Baby Boomers are typically experts in a variety of areas which can prove valuable to your team if you let them be participants in the conversation.
Sandwiched between the retiring Baby Boomers and tech savvy Gen Y, Gen X-ers value entrepreneurial spirit, loyalty, independence, creativity, information, feedback, access to information, and work-life balance. The first generation to recognize the value of working from home, they are strong leaders and fast learners.
TIP: Keep Gen X-ers in the loop with informal communication and keep them challenged.
While Boomers are working hard to move up the ladder, Gen X-ers are working hard so that they can have more time to balance work and life responsibilities.
The largest generation and a major source to replace retiring Baby Boomers in the workplace, Gen Y-ers value positive reinforcement, autonomy, positive attitudes, diversity, money, and technology. Influenced by today’s technology, they love to communicate via email, texting, and social media.
TIP: This is the love-me generation and they are constantly seeking feedback on their performance. Rather than a quarterly or annual review, consider a monthly review for these employees.
Generation Y-ers are sometimes challenging for the older generations to understand as they are working to live, not living to work. Create an environment that is fun and interactive and you will have engaged employees.
This is a unique generation as they have grown up with the internet and technology. Socializing to them may mean sitting in a room texting or messaging a colleague rather than a phone call or face-to-face conversation. Experts in electronic gadgets and social media, they can help your team with a social media marketing plan.
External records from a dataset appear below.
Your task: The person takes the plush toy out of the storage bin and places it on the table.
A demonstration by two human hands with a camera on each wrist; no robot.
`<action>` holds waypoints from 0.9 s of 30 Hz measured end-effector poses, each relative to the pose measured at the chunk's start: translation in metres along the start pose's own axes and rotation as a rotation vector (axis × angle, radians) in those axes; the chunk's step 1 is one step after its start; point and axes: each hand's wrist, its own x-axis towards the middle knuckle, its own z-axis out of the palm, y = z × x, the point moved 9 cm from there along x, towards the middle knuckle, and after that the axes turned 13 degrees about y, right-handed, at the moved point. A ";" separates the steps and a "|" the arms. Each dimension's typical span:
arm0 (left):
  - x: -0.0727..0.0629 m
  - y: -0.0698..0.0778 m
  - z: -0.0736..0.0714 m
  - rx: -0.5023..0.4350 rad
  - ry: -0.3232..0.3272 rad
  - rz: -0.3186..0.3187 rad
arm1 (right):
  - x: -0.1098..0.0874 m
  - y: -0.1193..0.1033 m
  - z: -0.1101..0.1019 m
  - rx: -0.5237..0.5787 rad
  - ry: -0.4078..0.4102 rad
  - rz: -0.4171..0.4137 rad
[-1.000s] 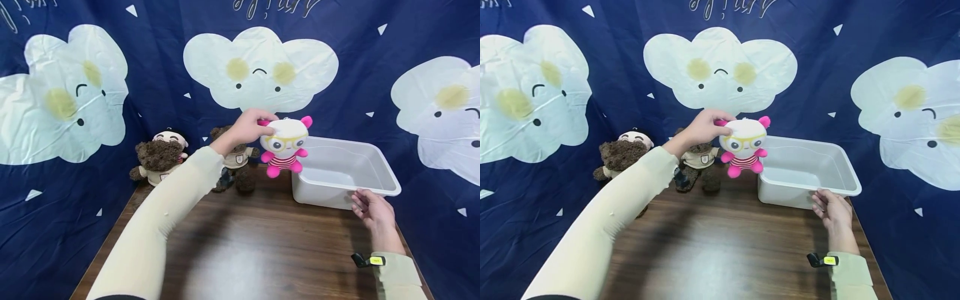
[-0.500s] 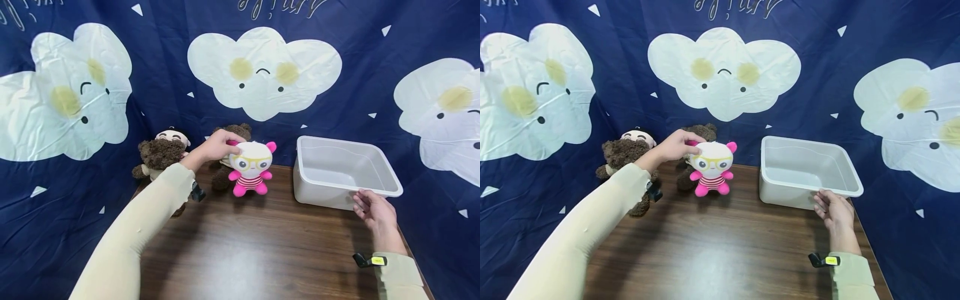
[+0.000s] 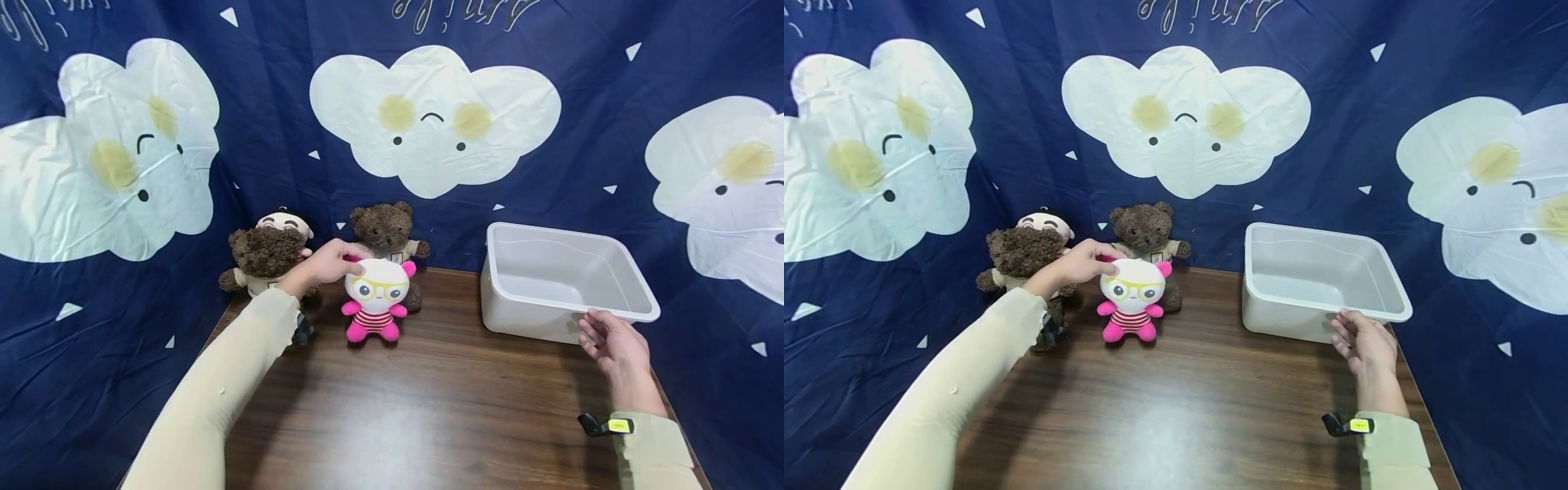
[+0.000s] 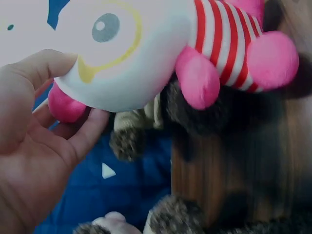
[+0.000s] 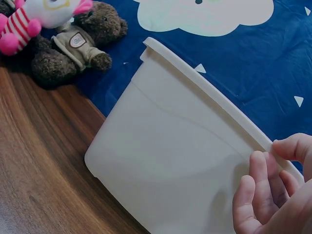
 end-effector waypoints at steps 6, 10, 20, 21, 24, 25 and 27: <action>-0.004 -0.020 -0.006 -0.003 0.027 -0.024 | 0.000 0.001 -0.002 0.001 0.004 -0.004; -0.006 -0.024 -0.006 -0.051 0.050 -0.045 | 0.000 0.000 -0.002 0.002 0.004 -0.005; -0.009 -0.024 -0.004 -0.006 0.129 0.019 | 0.000 0.001 -0.003 0.012 0.010 0.002; -0.009 -0.024 -0.006 0.011 0.153 0.031 | 0.000 0.001 -0.002 0.016 0.011 0.006; -0.009 -0.023 -0.010 0.052 0.223 0.074 | -0.001 0.002 -0.001 0.025 0.012 0.014; -0.008 -0.023 -0.010 0.055 0.235 0.083 | -0.001 0.002 -0.002 0.027 0.017 0.014; -0.008 -0.023 -0.007 0.048 0.237 0.081 | -0.001 0.002 -0.002 0.029 0.017 0.015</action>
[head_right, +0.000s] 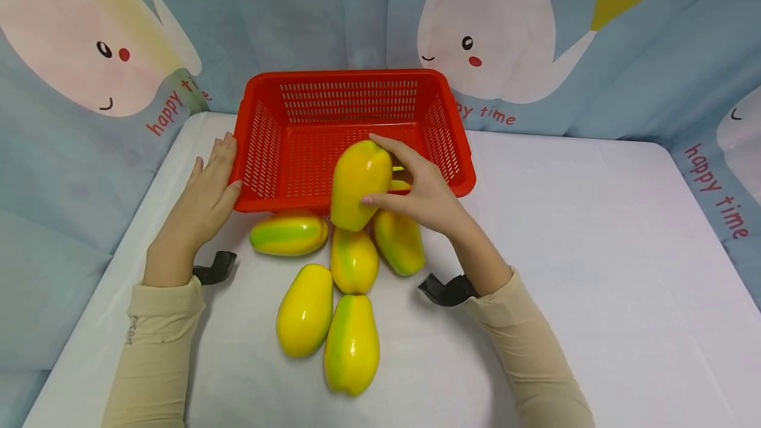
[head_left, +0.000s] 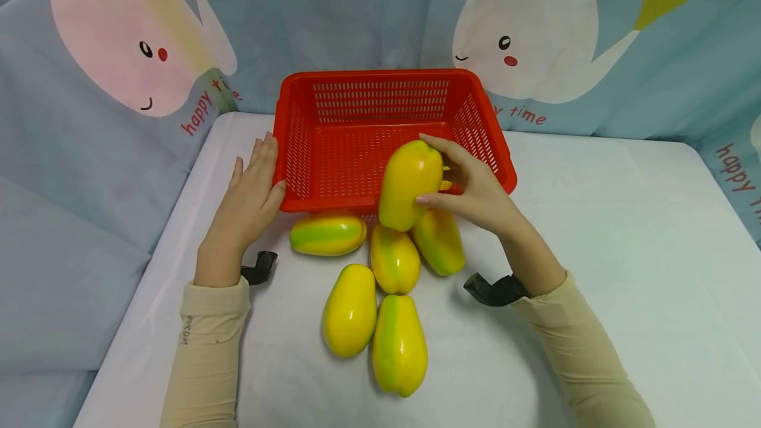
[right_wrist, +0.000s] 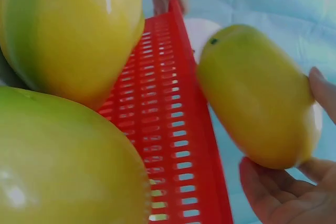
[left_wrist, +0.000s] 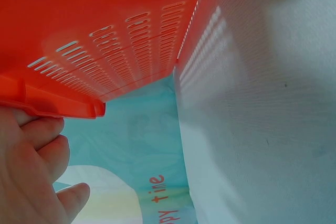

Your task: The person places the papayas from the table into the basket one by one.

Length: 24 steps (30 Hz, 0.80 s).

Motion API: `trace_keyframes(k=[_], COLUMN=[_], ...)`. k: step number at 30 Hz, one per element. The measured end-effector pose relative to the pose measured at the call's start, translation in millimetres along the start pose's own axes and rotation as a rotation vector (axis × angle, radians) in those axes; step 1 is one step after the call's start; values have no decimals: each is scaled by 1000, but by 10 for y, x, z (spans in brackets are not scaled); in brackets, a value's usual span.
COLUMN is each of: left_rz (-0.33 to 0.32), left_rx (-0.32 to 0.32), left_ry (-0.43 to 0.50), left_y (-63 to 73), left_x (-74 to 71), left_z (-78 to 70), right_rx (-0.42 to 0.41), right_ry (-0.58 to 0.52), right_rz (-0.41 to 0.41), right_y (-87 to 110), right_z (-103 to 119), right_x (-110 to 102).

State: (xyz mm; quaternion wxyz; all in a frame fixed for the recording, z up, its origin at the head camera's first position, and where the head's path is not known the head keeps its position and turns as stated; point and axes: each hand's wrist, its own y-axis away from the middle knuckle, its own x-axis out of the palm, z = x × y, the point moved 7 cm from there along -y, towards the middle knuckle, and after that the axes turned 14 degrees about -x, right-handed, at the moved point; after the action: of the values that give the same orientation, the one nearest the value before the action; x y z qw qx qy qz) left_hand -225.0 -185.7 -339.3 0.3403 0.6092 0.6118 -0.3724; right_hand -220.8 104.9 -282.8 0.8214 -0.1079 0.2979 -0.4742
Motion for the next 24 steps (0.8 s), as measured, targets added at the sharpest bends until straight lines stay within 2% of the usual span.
trace_keyframes(k=[5, 16, 24], left_rz=[0, 0, -3], left_rx=[1, 2, 5], left_ry=[1, -1, -3], left_y=[1, 3, 0], left_x=[0, -4, 0], left_z=[1, 1, 3], right_rx=[-27, -21, -9], right_ry=[-28, -22, -17], right_rz=[-99, -213, -237], right_y=[-44, -99, -155], right_z=[-34, -126, -180], right_x=[-36, -69, -54])
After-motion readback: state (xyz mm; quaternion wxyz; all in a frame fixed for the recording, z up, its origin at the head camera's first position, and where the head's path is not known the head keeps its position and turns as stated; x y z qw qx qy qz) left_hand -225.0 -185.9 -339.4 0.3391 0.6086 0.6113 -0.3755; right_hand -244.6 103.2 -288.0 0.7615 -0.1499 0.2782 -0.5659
TIP: Keeping this generation focused is key to their (and your) success.
This generation is especially concerned with the environment making them ideal to lead green marketing campaigns.
When you think about your trade show marketing plan, it is important to consider how each of your team members contributes to projects in their own unique way. From the quiet Traditionalists and expert Baby Boomers to the younger generations focused on work-life balance and the environment, you can begin to embrace strengths that not only lead to trade show success, but to the success of your business overall.